Roughly one million ethnic Lithuanians live abroad against ~2.8 million in Lithuania. The largest hubs are the United States (about 650,000, centred on Chicago, Boston and New York), the United Kingdom (about 200,000), Ireland (about 40,000), plus communities in Norway, Germany, Brazil and Argentina. Scaffolding exists: the Worldwide Lithuanian Community, the Joint Baltic American National Committee (JBANC) for US lobbying, diaspora voting rights, and the National Defence Volunteer Forces (KASP) for volunteer reservists. None is wired into a defense channel for fundraising, skills, advocacy, or crisis return. Foreign references exist. Ukraine's United24 platform reportedly raised over one billion dollars since May 2022. The Chatham House Super-Sparta analysis of April 2026 flags Israel's reservist model as under strain. Estonia's e-Residency is a smaller digital comparator. The recommended next step is a Ministry of Foreign Affairs and Ministry of National Defence feasibility study, with diaspora and Seimas input, mapping legal authorities, KASP returnee pathways, and a realistic fundraising envelope.
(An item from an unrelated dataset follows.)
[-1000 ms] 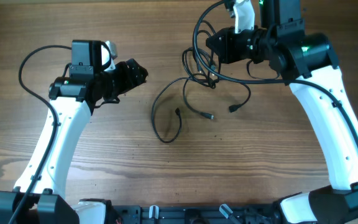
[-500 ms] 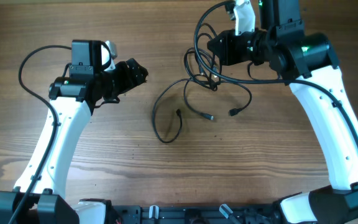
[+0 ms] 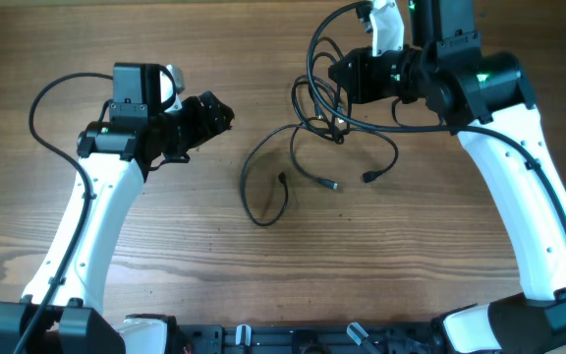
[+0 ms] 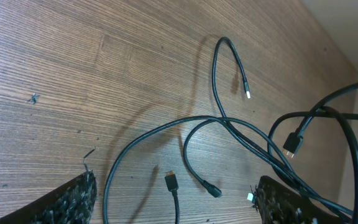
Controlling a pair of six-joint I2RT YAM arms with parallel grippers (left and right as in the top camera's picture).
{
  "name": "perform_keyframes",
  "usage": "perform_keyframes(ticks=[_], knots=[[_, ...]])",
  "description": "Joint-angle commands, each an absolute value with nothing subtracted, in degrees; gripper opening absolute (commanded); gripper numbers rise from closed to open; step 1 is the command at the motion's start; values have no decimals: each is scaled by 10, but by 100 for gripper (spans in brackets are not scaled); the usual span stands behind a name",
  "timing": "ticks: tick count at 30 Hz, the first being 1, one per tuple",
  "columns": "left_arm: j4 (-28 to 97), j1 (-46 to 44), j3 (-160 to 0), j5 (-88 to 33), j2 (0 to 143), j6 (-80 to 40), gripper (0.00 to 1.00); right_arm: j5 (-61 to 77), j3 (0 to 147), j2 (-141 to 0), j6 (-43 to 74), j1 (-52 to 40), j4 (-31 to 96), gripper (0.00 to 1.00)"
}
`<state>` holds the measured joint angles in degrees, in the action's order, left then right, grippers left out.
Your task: Untangle cables
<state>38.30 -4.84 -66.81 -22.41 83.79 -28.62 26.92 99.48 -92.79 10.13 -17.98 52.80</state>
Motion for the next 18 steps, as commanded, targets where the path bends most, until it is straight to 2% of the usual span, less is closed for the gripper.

The vehicle is for Lithuania to determine.

The Problem

Russian information operations target Western capitals where the Lithuanian diaspora is concentrated. Lithuanian-American advocacy through JBANC has historically shaped US Baltic policy, but coordination across hubs is uneven. Ukraine's experience after February 2022 showed that diaspora fundraising, equipment donations, and lobbying can scale fast when a single trusted channel exists; absent that channel, effort fragments.
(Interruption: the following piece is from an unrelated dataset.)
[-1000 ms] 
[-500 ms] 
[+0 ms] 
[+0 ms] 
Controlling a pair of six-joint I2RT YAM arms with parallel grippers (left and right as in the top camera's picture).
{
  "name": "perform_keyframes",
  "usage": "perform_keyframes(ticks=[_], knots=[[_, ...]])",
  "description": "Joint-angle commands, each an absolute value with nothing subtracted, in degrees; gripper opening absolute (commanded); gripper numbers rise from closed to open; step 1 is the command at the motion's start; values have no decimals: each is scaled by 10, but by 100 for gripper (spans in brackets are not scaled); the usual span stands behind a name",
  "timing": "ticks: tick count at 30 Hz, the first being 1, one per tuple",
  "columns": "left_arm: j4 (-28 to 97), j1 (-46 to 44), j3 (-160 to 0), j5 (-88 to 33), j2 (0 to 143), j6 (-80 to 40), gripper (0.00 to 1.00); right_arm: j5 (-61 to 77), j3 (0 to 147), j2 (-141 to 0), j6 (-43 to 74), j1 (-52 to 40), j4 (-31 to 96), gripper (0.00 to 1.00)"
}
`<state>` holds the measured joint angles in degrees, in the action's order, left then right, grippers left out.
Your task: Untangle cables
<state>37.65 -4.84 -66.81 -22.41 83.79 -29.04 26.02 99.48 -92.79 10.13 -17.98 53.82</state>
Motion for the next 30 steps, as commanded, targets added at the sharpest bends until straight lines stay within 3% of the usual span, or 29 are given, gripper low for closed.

No single defense-focused diaspora platform; fragmented organisational landscape across the Worldwide Lithuanian Community, JBANC, the Lithuanian-American Council and country-level bodies; no skills-to-defense-needs registry; no pre-registered KASP returnee track for diaspora reservists; fundraising is ad hoc rather than tied to specific equipment goals; advocacy in NATO capitals is uncoordinated.

Without action: Latent fundraising and advocacy capacity stays unrealised; second-generation diaspora drift away from Lithuanian institutions; in a crisis, returnee mobilisation is improvised rather than pre-planned.

Lithuanian Context

Lithuania already has the constitutional and organisational scaffolding for diaspora engagement (Worldwide Lithuanian Community since 1949, JBANC since 1961, diaspora voting rights, KASP for volunteer reservists). What is missing is a defense-specific channel and a returnee-reservist pathway. Whether to build one platform, expand the Global Lithuania programme inside the Ministry of Foreign Affairs, or layer a defense annex onto KASP is a Lithuanian determination.